[Exercise prompt] Return only the lines starting at the line that contains "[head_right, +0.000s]" and ending with the final line of the listing; include both endpoints.

[Records for this task]
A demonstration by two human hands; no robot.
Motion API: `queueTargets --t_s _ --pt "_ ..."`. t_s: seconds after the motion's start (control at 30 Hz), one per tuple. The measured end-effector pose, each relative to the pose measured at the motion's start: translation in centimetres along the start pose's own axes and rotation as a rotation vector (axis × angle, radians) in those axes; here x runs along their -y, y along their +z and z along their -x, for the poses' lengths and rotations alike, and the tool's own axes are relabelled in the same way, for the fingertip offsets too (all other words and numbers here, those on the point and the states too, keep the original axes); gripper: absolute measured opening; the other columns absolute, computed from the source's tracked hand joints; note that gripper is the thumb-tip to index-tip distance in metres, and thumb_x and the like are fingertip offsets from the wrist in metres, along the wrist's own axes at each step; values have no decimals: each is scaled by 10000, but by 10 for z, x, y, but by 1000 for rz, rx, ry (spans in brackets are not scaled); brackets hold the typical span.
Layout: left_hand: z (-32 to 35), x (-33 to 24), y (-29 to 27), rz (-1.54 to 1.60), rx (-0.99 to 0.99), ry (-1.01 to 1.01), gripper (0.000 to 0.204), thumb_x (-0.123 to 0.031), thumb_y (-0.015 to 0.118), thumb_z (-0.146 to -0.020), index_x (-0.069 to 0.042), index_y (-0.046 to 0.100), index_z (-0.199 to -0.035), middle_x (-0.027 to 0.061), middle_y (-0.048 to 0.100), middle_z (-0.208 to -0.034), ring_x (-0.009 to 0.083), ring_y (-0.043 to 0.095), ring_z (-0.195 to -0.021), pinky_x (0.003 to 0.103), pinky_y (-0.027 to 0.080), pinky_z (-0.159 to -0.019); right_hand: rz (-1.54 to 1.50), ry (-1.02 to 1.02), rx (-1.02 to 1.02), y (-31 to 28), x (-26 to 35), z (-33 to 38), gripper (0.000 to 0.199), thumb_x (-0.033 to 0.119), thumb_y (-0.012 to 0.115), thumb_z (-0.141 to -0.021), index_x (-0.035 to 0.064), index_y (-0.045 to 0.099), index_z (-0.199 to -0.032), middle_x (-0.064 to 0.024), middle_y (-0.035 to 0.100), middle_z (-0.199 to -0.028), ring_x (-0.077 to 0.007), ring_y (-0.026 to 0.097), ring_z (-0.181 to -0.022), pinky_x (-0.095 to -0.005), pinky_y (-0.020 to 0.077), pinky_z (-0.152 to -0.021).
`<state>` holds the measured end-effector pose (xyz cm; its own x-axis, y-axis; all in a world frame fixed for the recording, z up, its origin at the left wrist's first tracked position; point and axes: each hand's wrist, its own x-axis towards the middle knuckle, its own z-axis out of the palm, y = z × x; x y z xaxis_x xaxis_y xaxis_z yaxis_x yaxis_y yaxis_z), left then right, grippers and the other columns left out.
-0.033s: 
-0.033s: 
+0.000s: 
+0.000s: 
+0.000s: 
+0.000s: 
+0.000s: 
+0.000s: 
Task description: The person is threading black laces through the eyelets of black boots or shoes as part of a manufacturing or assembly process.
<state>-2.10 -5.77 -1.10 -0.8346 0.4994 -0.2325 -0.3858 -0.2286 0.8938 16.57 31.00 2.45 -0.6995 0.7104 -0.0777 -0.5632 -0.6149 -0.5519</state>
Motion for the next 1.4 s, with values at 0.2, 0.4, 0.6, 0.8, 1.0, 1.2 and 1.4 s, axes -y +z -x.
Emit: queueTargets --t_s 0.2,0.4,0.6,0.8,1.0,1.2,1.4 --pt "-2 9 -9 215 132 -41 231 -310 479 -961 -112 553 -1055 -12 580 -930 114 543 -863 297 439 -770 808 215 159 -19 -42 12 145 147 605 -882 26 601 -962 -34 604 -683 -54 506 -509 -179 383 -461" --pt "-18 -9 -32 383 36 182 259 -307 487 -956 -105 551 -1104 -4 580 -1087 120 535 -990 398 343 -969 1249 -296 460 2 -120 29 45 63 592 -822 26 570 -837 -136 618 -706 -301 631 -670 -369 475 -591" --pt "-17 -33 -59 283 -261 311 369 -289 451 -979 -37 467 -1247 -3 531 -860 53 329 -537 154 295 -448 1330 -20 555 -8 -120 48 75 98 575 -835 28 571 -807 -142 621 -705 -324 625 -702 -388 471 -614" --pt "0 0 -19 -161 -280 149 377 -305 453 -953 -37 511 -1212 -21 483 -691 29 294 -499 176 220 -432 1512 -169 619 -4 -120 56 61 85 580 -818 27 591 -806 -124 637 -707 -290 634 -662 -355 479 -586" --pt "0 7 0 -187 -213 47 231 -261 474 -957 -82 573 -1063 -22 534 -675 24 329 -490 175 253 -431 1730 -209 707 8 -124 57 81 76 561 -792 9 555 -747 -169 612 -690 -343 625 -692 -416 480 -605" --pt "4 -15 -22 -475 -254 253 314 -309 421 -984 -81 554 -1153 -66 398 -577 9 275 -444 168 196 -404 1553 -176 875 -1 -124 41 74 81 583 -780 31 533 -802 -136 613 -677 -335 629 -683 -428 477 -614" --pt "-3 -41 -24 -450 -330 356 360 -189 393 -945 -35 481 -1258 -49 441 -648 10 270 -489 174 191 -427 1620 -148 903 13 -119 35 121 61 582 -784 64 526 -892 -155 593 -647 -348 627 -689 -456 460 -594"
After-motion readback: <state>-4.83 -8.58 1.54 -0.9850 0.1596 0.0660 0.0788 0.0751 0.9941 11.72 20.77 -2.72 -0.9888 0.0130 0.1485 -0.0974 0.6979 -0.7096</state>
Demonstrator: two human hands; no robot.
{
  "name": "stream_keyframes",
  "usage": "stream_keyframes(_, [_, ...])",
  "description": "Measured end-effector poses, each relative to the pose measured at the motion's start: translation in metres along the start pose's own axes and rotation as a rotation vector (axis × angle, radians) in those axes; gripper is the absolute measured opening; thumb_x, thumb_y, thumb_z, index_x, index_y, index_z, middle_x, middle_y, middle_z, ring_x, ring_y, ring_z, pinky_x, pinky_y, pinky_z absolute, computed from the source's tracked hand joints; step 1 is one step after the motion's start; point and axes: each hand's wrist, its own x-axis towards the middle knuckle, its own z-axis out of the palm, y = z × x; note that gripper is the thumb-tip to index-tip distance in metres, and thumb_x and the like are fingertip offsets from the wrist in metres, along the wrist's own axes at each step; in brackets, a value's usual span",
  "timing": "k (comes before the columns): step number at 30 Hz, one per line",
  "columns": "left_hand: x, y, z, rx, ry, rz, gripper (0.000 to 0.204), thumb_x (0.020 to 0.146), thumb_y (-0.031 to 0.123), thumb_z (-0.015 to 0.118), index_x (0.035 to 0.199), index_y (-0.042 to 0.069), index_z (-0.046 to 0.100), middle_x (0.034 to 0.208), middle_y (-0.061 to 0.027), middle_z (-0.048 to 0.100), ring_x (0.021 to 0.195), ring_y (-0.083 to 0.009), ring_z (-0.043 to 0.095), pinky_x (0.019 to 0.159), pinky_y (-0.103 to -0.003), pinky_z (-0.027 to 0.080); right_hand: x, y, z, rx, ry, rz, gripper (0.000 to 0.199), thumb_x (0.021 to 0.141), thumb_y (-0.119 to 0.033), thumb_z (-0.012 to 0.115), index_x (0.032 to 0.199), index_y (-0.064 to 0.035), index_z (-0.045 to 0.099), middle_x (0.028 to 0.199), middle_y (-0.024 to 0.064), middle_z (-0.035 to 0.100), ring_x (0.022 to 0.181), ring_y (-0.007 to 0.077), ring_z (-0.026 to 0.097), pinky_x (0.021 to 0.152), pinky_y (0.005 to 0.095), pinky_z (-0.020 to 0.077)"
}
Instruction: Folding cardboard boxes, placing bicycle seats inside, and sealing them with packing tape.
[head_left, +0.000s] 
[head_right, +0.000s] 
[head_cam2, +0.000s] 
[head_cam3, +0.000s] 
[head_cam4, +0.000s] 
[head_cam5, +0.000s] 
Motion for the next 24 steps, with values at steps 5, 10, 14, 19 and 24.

[Answer box]
[head_right, +0.000s] 
[head_cam2, +0.000s] 
[head_cam3, +0.000s] 
[head_cam4, +0.000s] 
[head_cam5, +0.000s] 
Motion for the next 24 steps, with values at steps 5, 10, 14, 19 and 24.

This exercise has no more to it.